Increase in liqour ads. Why?

Anyone else notice the increase in TV commercials for hard liquor? Vodka, whiskey, brandy, etc… Over the last 2 months I think I’ve seen more ads for this kind of booze than for beer. Any idea why the increase?

Aw, shit. I misspelled a word in the thread title. Can the mods please fix it.

I vaguely recall something along the lines of a 1st amendment case being decided that blocking hard liquor ads was preemptive censorship, or something like that.

I started noticing the ads, as well, starting with Zima(?) ads pushing it as a ‘beer alternative’ on TV. I don’t know what the alcohol percentage is, but I think it was notably different than beer and there was a bit of commentary on it on Google News and Slate at the time. Prior to that, I think there used to be Harvey’s Bristol Cream ads in the late 1970’s around the holidays and then I only saw beer ads in the 1980’s.

Or maybe there was some kind of FCC moratorium on hard alcohol advertising for a while? I remember the 1980’s included a lot of my friends pointing out to me the subliminal images* in cigarette and alcohol ads, so maybe someone got pissy and got legislators to agree to squelch them on TV.

—G?
*They saw them clearly; I was either too naive or just didn’t care, because a lot of times I just didn’t catch on very quickly.
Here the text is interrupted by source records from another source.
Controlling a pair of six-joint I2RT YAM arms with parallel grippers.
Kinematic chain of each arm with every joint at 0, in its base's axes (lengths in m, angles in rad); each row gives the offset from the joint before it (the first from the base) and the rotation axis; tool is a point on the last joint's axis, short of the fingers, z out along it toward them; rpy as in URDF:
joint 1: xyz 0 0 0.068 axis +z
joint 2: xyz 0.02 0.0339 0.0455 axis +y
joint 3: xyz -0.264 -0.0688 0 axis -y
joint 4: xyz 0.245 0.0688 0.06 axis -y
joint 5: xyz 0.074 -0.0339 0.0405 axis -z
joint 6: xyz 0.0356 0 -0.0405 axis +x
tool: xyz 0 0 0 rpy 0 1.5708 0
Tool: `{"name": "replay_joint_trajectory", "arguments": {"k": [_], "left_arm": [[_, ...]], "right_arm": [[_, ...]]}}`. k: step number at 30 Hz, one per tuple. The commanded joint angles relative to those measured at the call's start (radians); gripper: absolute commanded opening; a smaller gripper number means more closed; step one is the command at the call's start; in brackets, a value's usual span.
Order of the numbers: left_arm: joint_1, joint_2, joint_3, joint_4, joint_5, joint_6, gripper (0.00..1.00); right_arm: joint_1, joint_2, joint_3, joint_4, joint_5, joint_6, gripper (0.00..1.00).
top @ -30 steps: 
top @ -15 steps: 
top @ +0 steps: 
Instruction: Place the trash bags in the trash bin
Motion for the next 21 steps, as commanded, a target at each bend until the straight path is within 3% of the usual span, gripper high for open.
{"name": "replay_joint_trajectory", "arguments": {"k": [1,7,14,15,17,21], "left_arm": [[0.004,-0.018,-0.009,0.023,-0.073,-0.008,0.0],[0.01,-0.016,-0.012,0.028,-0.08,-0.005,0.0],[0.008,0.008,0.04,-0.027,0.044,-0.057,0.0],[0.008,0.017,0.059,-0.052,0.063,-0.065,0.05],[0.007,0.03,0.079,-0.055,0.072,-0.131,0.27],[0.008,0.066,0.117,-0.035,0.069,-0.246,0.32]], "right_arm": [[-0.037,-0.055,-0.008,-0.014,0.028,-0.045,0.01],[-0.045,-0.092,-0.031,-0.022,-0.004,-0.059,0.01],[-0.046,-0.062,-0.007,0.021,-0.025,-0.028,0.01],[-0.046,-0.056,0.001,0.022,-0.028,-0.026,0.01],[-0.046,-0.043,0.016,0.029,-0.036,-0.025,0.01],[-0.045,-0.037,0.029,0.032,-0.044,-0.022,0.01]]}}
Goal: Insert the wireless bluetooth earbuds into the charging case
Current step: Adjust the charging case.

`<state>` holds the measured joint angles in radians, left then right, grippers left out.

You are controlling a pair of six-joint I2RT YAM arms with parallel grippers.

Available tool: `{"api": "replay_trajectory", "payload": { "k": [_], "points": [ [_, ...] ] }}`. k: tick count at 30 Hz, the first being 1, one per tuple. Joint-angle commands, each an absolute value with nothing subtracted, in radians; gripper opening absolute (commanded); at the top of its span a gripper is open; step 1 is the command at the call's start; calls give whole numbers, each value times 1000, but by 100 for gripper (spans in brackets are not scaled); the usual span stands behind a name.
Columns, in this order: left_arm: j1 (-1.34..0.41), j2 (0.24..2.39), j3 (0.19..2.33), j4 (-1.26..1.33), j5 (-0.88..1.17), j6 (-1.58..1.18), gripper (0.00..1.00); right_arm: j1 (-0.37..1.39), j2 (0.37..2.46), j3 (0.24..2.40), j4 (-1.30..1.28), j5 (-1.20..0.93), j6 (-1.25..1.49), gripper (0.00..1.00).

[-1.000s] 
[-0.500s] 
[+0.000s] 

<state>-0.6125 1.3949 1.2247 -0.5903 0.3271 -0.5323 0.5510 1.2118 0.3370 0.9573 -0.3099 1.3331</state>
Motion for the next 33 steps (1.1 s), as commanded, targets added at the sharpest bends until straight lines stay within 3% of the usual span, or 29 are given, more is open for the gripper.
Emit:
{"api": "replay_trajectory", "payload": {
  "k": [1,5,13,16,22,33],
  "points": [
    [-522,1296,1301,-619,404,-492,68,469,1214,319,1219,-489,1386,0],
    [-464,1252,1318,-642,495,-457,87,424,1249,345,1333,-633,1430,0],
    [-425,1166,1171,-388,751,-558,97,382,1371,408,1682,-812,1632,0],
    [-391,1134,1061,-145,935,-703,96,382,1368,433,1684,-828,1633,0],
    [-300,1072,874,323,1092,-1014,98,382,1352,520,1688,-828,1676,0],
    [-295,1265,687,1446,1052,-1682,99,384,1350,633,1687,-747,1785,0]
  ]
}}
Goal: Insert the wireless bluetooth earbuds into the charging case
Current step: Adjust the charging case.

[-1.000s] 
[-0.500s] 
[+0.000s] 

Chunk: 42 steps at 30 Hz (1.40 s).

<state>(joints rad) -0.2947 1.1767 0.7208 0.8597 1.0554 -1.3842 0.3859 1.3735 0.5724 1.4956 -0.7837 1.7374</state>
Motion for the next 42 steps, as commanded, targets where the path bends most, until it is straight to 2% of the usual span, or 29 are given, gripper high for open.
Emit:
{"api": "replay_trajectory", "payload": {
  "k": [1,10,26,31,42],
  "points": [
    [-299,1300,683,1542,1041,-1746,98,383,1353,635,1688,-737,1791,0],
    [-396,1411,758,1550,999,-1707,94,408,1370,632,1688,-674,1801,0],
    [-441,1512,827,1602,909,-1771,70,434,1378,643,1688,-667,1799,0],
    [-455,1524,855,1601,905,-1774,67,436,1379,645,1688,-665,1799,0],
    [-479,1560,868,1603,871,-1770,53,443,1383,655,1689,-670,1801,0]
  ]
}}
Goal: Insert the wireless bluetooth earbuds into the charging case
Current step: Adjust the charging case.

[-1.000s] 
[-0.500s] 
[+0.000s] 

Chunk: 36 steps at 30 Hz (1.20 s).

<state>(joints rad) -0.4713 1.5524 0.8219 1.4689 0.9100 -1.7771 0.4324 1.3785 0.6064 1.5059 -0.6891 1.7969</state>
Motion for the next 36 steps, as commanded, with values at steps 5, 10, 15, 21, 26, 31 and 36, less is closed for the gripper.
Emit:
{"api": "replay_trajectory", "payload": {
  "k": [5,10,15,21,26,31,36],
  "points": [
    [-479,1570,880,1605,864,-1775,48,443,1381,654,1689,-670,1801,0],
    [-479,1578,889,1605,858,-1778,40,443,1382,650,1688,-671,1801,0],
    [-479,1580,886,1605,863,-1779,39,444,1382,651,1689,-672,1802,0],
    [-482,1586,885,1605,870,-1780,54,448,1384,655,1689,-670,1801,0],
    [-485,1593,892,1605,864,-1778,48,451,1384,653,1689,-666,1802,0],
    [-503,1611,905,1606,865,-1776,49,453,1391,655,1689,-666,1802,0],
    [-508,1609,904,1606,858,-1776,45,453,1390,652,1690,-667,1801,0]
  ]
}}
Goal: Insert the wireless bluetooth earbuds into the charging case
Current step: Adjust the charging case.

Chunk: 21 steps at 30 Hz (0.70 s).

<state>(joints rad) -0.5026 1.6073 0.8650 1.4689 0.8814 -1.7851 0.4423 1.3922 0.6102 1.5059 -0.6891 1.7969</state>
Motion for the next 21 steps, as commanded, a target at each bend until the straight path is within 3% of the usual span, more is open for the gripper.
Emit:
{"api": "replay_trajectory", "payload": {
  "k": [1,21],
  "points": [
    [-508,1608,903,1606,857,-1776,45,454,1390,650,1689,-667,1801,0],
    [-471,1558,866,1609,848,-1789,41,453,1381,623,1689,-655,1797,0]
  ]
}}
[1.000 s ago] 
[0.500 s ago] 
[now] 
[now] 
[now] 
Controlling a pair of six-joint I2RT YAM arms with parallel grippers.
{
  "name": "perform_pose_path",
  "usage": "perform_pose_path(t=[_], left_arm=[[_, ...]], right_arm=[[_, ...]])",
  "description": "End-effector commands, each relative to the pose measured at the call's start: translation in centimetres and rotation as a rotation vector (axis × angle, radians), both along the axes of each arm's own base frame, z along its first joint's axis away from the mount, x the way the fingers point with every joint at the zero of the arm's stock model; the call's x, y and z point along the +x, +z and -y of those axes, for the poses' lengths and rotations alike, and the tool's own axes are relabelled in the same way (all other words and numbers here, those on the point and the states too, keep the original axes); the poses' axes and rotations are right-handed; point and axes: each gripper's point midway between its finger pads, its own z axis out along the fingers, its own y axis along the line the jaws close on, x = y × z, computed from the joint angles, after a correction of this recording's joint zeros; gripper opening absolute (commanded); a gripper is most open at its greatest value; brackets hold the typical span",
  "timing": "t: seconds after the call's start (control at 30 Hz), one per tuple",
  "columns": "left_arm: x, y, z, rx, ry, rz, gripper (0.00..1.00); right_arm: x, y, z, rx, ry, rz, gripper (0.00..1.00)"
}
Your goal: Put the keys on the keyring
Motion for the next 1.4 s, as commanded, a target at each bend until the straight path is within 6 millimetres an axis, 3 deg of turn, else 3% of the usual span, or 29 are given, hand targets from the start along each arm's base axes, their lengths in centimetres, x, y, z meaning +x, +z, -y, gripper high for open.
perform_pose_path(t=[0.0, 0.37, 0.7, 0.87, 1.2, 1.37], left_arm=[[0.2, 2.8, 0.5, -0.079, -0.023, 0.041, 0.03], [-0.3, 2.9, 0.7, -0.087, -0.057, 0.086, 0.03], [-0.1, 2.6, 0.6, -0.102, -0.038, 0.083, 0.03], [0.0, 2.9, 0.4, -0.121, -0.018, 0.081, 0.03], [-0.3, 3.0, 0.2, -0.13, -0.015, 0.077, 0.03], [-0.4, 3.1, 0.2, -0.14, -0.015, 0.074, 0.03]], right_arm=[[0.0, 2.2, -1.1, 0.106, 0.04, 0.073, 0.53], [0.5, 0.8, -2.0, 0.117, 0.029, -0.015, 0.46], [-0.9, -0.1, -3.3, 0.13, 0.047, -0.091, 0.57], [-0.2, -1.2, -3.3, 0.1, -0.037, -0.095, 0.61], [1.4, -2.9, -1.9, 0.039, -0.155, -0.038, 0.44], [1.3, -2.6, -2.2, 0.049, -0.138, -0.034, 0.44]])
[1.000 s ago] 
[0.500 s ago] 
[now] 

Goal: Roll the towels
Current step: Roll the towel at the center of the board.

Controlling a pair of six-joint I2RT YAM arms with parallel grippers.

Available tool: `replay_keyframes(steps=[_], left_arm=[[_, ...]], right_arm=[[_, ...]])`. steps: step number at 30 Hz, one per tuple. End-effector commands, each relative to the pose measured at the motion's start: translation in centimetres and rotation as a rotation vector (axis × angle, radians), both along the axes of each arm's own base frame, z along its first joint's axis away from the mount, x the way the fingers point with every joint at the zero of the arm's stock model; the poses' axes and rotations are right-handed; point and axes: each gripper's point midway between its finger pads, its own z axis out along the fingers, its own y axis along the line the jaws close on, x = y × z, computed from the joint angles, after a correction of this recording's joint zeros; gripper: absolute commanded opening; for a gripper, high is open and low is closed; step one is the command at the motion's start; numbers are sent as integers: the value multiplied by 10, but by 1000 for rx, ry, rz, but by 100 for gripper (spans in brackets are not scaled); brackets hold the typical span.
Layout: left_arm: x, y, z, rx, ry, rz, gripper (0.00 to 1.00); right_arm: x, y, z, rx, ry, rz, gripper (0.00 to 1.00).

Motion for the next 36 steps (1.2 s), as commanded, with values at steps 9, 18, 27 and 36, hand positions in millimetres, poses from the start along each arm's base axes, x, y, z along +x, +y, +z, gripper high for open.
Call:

It wasn’t allowed until a few years ago. Searching, it looks like it was (mostly?) voluntary. I don’t think there was anything different more recently. Certain channels may refuse to air them if they choose to, and many stopped doing that.

I’ve got Tywin Lannister selling me scotch, so I’m for it.

You can can keep Tywin, I buy Dewar’s and I don’t even drink.

But Zima, legally, anyway, actuall was beer. And hard liquor has been able to advertise on TV for a long time.

What I’m wondering is why there is all of a sudden a big commercial campaign.
Does it have something to do with studies about Gen X’s not drinking beer?

Jim Beam, Jeffersons Reserve, Smirnoff. In the last 2 months t\I’ve seen more ads for them than beer.

They had a gentleman’s agreement not to advertise on TV. All it takes for that to fall apart is one dissenter. Couple that with a huge recent expansion of product lines, and you’re bound to see exponential growth in advertising dollars spent.

I appreciate the responses, I truly do.

But, uh, ahem :rolleyes:, some of you are missing the @##$ point.
It’s been legal for a long time for hard liquor to be advertised on TV.

But all of a sudden there is a bunch of ads for hard liquor. They could have done this long ago.

I’m just wondering why it might be that they are doing it now big time. I mean there has been a lot of them. Even more than beer commercials. WTF?:confused:

Here’s an article about it in an advertising industry magazine: http://adage.com/article/news/hard-time-liquor-advertising-pours-tv/234733/

The gist of it is that even though it’s always been legal to run liquor ads, the stations and networks voluntarily kept them off the air. Things have only really relaxed on certain cable networks over the last 10 years or so and the broadcast networks only in the last two or three.

The moratorium was also always to a certain extent mutual, with the liquor companies not wanting to advertise on anything as gauche as television, and so even as the restrictions eased on some cable stations there weren’t that many ads. But a couple of campaigns have done well in recent years (notably the Captain Morgan one) and that’s led to more interest from liquor companies, which has in turn led to more channels easing the restrictions to get some of that market.

Another part of it is possibly that since a lot of TV ad content can be recycled as online ad content, that somewhat gets around the problem of spending a bunch of money on a flashy TV campaign that will only get shown during late night hours on certain channels.

I don’t see why you’re arguing against his post. It seems like a pretty sound suggestion to me.

It’s like an arms race. Ideally, everyone agrees to not build weapons. They save money and stay equal in relative power. But if one country starts building weapons, its power increases. If the other countries don’t build weapons of their own, they become weaker than the armed country. So everyone builds weapons and the balance of power is maintained but now everyone is spending money on weapons.

With liquor companies, it’s the same situation except it’s advertising campaigns and market share. Once one company begins aggressively advertising, all the others have to do the same in order to stay even.

If you could go back and check all the ads you’ve been seeing, I’d bet you’d find one series of them began a few weeks before the others.

No, you’re missing the "&)@ing point, because you clearly didn’t bother to actually read what I said. I gave you two explanations, both of which answered your question.

Maybe you’re watching different TV shows?

I DVR almost everything except the news and I scan past commercials, but I think I see many more liquor ads on things I tape from Spike than on things from HGTV. I can start a tally sheet to verify my impressions.